Could be. It’s on a small home network where Sonos had no trouble with the QNAP previous device, so it feels more like a device problem to me. I’ve set the Synology device to use static IPs and there are only about ten devices on the network, so I think IP collision is unlikely. But I’m not expert. I will take your advice to reproduce, submit a diagnostic, and contact Sonos support. Thank you.


 
 

Just to add, as I had the same issue and opened a call with Sonos support. They mentioned that is must be a permission issue on my network. I removed the linked NAS drive and though hit this issue but could not connect back to Sonos.

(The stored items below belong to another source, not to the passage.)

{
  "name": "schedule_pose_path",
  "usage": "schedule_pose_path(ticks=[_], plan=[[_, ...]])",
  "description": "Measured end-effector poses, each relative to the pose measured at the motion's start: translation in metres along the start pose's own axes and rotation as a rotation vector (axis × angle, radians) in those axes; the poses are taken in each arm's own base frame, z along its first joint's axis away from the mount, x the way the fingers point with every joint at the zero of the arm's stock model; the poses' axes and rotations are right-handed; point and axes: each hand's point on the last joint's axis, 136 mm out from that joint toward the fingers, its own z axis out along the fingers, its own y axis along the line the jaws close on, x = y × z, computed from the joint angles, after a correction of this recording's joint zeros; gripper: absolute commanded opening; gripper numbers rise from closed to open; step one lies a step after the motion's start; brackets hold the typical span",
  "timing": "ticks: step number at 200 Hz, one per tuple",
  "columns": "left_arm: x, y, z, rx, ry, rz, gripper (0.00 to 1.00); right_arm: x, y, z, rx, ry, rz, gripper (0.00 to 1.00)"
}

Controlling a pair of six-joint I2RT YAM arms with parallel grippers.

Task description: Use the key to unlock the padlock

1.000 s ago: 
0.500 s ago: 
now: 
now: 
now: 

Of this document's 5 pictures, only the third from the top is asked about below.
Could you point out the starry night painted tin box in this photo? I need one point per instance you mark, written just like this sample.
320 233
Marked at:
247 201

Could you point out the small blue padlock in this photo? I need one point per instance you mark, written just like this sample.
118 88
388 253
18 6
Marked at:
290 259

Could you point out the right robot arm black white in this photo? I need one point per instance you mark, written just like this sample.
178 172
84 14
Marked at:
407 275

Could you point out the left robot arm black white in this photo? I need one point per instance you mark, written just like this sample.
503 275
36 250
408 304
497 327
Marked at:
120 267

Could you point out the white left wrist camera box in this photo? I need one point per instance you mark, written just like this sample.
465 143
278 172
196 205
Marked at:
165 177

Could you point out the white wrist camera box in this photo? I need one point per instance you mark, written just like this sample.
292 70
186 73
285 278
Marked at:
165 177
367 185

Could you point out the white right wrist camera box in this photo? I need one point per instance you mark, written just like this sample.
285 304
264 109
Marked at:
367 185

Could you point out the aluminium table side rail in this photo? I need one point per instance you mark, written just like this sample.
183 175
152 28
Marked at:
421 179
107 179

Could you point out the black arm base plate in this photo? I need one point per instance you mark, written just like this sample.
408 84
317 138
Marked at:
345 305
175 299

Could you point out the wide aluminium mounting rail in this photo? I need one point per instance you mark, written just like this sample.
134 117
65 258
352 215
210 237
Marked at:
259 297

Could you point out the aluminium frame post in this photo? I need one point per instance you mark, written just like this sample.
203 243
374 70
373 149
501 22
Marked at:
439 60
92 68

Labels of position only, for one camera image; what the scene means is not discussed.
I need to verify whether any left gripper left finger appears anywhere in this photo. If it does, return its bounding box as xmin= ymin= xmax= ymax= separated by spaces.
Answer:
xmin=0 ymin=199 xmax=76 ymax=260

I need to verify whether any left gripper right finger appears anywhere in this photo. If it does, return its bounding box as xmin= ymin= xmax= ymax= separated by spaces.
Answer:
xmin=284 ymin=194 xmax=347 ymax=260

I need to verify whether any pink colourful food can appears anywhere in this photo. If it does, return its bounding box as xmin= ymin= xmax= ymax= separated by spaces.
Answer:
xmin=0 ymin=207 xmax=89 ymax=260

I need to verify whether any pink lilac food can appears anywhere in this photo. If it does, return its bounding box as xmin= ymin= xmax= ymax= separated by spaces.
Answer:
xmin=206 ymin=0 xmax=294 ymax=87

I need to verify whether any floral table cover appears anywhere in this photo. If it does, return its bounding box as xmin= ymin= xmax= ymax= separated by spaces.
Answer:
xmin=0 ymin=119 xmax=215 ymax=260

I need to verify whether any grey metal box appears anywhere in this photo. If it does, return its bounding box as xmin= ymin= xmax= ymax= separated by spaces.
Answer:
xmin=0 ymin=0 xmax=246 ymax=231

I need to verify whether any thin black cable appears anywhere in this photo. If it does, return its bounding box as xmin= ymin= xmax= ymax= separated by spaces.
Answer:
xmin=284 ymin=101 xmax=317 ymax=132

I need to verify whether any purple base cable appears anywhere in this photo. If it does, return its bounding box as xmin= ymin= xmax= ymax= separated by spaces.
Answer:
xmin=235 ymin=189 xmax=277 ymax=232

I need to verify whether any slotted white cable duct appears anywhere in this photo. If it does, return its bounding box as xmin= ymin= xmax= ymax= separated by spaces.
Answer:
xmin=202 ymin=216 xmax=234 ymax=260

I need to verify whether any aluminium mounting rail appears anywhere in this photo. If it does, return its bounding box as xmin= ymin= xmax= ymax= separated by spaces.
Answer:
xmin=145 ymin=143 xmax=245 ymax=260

As I had a VPN locally running on the laptop I switched that off. Now I was able to add the connection, but still when I started the indexing I got this error. I created a second folder and started indexing and hat worked on a smaller set of data. So Sonos recommended to use this new folder instead. I was not convinced that the error is really stating the actual issue as the connection was there and no permission issue at all. 
I have now followed their approach and synced my whole system and it took 3 days. I did it in small chunks of 10-20 folders at a time and then started the indexing for each chunk. On many occasions I got this error and saw that the files were not in Sonos. When I just restarted the indexing over and over it eventually worked and I could see the files in Sonos. So obviously this error message is clearly not stating the actual problem.
Speaking back with Sonos support I mentioned my findings and the eventually agreed. They would need to improve their software and either show a list of files which is about to get indexed and / or show the actual issue as to why it is raising this error. 
To me the developer did not a good job in specifying the error and also to show some additional diagnostics when the error appears. Sonos support said that there is no further details on the submitted diagnostics and they cannot switch on any further “debugging” settings to show more details. 

 
 

I’m having the same issue moving NAS. Been a Sonos user over 10 years. Everything updated and running S2 on fixed IP addresses

Started off with a Buffalo linkstation (500GB) with about 100GB of music. Switched to a WD MyCloud (2TB) about 8 years ago, no issues that I can remember when reindexing.

Have just switched to a QNAP (12TB) and now about 150GB of music. I set the Sonos music library to the music folder and it starts indexing then fails telling me the device no longer exists. If I set the music library to a small subset of the music it works. 

Guess i’ll be adding my music bit by bit to help Sonos index it


Why not, the next time an indexing process fails, submit a system diagnostic within 10 minutes, and call Sonos Support to discuss it? I’d think the reason for that failure would show up in the diagnostic logs.

If I were to hazard a guess, the NAS is ‘sleeping’ after some period of time, and stopping the Sonos speaker from finishing indexing properly. But of course I don’t have access to those log files that Sonos would. 


I think that t here is a timeout while processing folders with large numbers of files. One approach would be to break the library into smaller shares, such as ‘music/a_g/...’, ‘music/h_m/...’, etc. Another scheme might be ‘music/pop/...’, ‘music/classical/...’, etc.

Along the way, as the files are processed, there must be a sort or hash process. Depending on the order of the files, processing time can vary greatly. For one very simple sort scheme the worst possible order would be if the files are accidently in reverse order -- there is a large time penalty. If the files are accidentally in order, it is one of the fastest sort schemes. 

It is difficult to control the order of processing because SONOS simply asks the NAS for a list of files and SONOS has no control over the list order. My observation is that SONOS processes the library one share at a time. By limiting the number of files in a share, the risk of a timeout is reduced.